Considering the comic cons I’ve been to, this was low-key in comparison. Although the Flash was there to amp it up, to casual theme park goers this was probably a really cool event to unexpectedly happen upon. I didn’t spend any money at the comic show although literally seconds after I left the tent, something caught my eye.
I made a purchase at the concession stand and shockingly, it wasn’t a Churro. There was a sign advertising this awesome Batman figural popcorn bucket. Yes folks, I bought a Batman popcorn bucket that I will most likely never put popcorn in, let alone anything else for that matter, but this is the kind of junk that I live for. It came with a separate bag of popcorn which I gave to my friend Bob to snack on as he was running his Glowmania table at the comic show. This is the kind of thing that’s exclusive to Six Flags so I plunked down my money.
Although the comic fest didn’t blow me away, this GA trip came at a good time. When real life stuff happens, it’s a perfect place to escape to.
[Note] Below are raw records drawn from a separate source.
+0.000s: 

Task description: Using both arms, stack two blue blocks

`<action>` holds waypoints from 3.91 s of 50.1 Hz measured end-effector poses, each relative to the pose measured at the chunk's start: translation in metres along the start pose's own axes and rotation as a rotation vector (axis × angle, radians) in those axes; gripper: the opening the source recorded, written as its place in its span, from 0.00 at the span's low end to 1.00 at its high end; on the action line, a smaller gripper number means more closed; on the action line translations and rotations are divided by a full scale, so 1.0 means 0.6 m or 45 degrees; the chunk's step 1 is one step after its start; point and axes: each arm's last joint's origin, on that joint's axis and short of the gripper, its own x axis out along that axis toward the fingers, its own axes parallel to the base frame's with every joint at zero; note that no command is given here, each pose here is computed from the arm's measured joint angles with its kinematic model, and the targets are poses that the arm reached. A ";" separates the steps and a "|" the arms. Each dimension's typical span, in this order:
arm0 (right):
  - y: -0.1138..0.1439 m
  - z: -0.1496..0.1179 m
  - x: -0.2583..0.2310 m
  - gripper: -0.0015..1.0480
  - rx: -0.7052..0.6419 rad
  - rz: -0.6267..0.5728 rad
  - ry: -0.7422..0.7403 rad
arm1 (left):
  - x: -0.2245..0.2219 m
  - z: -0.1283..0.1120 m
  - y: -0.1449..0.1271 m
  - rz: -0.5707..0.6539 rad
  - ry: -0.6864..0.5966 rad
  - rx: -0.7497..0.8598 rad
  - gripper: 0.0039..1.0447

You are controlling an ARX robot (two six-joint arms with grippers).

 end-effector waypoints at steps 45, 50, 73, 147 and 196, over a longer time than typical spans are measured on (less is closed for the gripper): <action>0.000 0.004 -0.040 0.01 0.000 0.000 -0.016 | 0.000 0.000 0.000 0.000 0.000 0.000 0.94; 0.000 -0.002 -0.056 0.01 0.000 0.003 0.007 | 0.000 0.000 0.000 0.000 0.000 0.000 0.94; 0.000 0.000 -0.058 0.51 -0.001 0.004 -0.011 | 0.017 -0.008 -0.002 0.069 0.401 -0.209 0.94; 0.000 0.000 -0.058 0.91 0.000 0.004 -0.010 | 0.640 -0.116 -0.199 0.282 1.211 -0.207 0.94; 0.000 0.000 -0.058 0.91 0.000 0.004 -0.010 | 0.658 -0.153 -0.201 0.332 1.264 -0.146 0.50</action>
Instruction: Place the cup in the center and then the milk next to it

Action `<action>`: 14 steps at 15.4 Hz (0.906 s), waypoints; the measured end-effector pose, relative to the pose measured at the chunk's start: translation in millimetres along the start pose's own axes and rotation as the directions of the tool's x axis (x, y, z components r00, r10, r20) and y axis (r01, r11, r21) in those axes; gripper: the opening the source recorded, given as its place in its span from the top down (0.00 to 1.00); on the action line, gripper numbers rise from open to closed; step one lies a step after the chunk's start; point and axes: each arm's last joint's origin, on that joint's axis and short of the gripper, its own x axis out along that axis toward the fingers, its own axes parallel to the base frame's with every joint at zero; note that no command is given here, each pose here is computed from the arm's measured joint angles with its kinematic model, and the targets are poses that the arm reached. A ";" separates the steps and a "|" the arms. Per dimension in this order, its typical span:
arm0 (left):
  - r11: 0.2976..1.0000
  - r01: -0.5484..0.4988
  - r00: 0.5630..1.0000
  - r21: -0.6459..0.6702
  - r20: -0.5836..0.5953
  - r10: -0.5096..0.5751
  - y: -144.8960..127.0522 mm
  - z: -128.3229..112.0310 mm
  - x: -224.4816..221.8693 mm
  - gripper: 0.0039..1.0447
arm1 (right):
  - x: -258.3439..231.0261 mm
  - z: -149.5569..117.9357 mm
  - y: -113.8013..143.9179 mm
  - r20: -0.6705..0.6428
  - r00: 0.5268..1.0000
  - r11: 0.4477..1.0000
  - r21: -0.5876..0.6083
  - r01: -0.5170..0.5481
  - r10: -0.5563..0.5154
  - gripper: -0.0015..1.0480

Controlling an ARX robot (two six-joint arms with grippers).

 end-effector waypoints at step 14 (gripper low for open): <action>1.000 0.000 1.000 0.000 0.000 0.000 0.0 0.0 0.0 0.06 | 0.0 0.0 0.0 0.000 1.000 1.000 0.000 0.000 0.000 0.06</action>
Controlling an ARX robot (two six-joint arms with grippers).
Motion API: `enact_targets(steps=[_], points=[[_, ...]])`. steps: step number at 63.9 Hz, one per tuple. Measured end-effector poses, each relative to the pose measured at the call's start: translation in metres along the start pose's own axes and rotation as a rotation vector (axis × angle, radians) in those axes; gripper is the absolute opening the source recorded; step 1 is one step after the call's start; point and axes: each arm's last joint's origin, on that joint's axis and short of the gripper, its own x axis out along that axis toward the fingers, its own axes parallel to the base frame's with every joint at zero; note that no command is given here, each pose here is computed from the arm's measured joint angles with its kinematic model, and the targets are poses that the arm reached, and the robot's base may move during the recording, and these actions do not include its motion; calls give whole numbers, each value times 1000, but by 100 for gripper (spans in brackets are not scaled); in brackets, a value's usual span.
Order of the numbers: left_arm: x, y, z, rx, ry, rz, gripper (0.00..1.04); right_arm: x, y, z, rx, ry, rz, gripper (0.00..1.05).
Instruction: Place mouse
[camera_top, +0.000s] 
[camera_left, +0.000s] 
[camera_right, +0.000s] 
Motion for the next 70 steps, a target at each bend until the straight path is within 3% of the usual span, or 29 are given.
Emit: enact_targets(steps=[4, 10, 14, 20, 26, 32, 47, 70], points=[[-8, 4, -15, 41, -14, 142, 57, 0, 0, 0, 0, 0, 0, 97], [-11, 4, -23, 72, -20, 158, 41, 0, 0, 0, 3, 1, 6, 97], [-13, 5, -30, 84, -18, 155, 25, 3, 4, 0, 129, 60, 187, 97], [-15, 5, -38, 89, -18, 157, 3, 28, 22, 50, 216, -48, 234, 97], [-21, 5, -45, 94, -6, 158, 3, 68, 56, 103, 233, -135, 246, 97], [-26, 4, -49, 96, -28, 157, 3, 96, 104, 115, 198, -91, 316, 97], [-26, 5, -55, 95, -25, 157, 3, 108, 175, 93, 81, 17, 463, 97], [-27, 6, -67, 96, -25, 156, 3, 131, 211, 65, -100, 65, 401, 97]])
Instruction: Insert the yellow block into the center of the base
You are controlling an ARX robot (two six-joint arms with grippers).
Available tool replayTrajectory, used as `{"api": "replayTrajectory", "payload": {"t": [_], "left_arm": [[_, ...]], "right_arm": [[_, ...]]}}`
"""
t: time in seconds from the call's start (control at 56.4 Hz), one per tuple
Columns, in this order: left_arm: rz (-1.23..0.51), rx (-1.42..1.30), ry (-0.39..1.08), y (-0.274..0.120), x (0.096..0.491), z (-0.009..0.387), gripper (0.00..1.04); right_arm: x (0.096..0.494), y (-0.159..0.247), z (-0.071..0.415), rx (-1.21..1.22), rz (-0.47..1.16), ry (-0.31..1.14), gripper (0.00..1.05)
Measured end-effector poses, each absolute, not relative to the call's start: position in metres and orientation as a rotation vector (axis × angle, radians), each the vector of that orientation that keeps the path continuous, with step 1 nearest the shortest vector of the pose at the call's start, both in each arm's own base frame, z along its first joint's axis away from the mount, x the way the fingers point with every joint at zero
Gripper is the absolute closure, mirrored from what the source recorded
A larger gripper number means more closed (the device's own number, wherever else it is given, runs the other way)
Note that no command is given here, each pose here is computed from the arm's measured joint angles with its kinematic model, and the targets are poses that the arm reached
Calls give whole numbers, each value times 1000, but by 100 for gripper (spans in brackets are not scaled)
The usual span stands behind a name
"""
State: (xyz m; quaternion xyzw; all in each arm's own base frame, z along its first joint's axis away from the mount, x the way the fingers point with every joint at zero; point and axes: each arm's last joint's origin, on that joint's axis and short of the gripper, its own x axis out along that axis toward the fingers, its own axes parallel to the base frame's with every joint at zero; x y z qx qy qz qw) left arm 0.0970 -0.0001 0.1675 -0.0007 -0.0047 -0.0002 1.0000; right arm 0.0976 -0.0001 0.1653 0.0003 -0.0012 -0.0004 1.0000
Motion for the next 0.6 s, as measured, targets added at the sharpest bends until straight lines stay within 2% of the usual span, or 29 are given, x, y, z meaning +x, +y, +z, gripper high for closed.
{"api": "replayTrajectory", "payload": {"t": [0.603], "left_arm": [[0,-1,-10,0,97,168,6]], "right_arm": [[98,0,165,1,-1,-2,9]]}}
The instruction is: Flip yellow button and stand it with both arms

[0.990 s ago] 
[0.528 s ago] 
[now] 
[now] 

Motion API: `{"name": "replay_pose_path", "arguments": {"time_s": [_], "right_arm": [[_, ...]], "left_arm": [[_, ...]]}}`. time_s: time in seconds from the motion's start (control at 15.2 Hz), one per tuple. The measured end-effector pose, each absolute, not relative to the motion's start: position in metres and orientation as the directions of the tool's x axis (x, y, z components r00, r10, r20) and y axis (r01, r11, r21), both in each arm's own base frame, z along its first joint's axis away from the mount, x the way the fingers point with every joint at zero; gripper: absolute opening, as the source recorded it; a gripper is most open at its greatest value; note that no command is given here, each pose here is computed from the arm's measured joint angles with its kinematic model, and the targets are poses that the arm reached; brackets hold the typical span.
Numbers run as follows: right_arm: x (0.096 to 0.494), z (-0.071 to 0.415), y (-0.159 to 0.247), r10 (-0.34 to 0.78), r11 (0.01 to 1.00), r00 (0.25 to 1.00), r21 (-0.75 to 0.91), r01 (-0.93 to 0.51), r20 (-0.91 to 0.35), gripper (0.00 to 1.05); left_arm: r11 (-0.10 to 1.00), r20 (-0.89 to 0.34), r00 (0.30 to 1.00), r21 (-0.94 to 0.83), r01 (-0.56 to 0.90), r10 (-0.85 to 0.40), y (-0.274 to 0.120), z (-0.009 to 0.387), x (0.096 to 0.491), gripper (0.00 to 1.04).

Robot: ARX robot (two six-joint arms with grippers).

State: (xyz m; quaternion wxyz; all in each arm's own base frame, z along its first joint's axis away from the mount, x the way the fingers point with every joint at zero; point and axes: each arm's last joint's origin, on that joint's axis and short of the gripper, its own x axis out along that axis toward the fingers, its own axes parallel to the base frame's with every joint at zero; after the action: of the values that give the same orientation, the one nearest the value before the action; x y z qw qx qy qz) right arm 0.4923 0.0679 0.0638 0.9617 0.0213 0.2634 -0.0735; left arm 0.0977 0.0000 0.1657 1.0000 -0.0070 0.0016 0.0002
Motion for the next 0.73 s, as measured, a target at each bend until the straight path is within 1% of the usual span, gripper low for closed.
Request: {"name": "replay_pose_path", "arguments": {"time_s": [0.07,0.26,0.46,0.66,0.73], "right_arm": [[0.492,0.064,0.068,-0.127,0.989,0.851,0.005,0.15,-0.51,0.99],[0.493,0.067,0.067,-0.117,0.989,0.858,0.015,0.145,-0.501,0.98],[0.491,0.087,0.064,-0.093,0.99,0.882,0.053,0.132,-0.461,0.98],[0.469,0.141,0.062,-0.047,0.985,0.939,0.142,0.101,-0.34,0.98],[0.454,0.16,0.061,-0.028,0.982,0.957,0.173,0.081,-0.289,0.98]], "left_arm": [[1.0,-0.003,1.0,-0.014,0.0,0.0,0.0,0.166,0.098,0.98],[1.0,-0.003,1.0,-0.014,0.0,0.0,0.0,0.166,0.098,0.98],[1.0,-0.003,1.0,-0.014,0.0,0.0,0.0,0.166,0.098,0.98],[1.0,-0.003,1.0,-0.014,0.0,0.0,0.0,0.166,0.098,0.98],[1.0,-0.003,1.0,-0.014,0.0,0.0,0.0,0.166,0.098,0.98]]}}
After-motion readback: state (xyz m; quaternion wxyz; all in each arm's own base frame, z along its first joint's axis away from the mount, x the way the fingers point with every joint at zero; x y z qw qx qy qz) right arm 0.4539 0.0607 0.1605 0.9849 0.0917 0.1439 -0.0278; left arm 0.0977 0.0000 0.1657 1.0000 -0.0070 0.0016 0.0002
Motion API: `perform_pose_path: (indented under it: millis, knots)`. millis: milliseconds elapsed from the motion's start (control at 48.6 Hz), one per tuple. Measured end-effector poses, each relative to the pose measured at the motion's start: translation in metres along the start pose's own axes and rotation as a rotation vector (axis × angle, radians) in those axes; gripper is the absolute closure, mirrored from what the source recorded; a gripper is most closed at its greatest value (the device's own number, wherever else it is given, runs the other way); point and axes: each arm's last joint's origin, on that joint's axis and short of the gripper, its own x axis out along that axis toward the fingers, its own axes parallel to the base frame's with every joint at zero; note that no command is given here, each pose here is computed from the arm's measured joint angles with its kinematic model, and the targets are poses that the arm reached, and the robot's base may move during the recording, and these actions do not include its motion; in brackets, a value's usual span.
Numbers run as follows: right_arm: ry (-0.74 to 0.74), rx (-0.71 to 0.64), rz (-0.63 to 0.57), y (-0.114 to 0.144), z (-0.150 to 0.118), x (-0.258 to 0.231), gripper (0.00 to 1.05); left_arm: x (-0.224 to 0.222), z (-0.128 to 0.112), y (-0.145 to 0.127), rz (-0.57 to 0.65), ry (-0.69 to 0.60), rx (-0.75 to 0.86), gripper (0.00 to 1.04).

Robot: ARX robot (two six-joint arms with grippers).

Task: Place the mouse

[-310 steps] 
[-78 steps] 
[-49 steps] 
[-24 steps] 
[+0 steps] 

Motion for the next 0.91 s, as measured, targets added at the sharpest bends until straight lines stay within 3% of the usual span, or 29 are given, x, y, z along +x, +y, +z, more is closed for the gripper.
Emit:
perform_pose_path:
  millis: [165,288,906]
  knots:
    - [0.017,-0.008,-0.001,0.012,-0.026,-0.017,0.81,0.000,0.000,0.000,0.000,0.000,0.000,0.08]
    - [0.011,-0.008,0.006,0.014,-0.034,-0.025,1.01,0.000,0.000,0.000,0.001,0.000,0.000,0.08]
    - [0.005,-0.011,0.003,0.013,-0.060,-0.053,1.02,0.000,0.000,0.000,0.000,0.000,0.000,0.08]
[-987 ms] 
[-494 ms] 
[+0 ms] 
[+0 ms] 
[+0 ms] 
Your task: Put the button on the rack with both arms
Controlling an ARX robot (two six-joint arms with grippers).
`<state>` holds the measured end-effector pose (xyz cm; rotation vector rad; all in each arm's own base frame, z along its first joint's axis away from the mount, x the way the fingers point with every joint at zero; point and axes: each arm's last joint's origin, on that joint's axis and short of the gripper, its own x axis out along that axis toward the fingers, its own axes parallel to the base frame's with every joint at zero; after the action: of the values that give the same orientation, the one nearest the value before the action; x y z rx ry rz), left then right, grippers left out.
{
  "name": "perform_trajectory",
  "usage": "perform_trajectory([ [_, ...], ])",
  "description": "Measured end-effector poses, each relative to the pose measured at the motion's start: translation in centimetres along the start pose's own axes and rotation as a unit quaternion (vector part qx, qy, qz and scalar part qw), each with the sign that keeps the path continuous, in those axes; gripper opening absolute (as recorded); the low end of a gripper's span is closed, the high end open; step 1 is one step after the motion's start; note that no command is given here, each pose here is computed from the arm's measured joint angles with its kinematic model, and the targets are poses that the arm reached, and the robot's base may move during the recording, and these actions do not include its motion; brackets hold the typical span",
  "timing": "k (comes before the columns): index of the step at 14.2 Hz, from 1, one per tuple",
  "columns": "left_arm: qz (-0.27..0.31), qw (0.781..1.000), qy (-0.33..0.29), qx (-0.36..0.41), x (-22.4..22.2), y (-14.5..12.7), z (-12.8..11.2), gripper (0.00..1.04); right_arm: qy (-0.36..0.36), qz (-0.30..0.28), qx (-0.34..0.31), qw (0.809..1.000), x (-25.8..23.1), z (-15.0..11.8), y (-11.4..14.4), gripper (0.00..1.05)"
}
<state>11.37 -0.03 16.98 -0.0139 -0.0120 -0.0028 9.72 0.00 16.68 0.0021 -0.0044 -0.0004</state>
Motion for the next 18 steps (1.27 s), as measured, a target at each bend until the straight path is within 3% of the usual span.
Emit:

Most people wouldn’t consider this paradise. There’s no beach, but they do have Hurricane Harbor. There’s often long lines and massive amounts of people aimlessly wandering with no f’n clue where they’re going. But the coasters on the other hand, the roller coasters are therapy for me. I really mean that. Some people like to talk to a therapist, I prefer to work out any stress or worries by riding thrilling high speed loops and corkscrews. I don’t surf, but I do from a certain point of view, I sit in a coaster car and surf through the air. There’s something special about slicing through the air with your arms up and floating in your seat, not expending any energy whatsoever. Maybe it’s the lazy man’s surfing, I don’t know. One thing is for sure, it puts things in perspective.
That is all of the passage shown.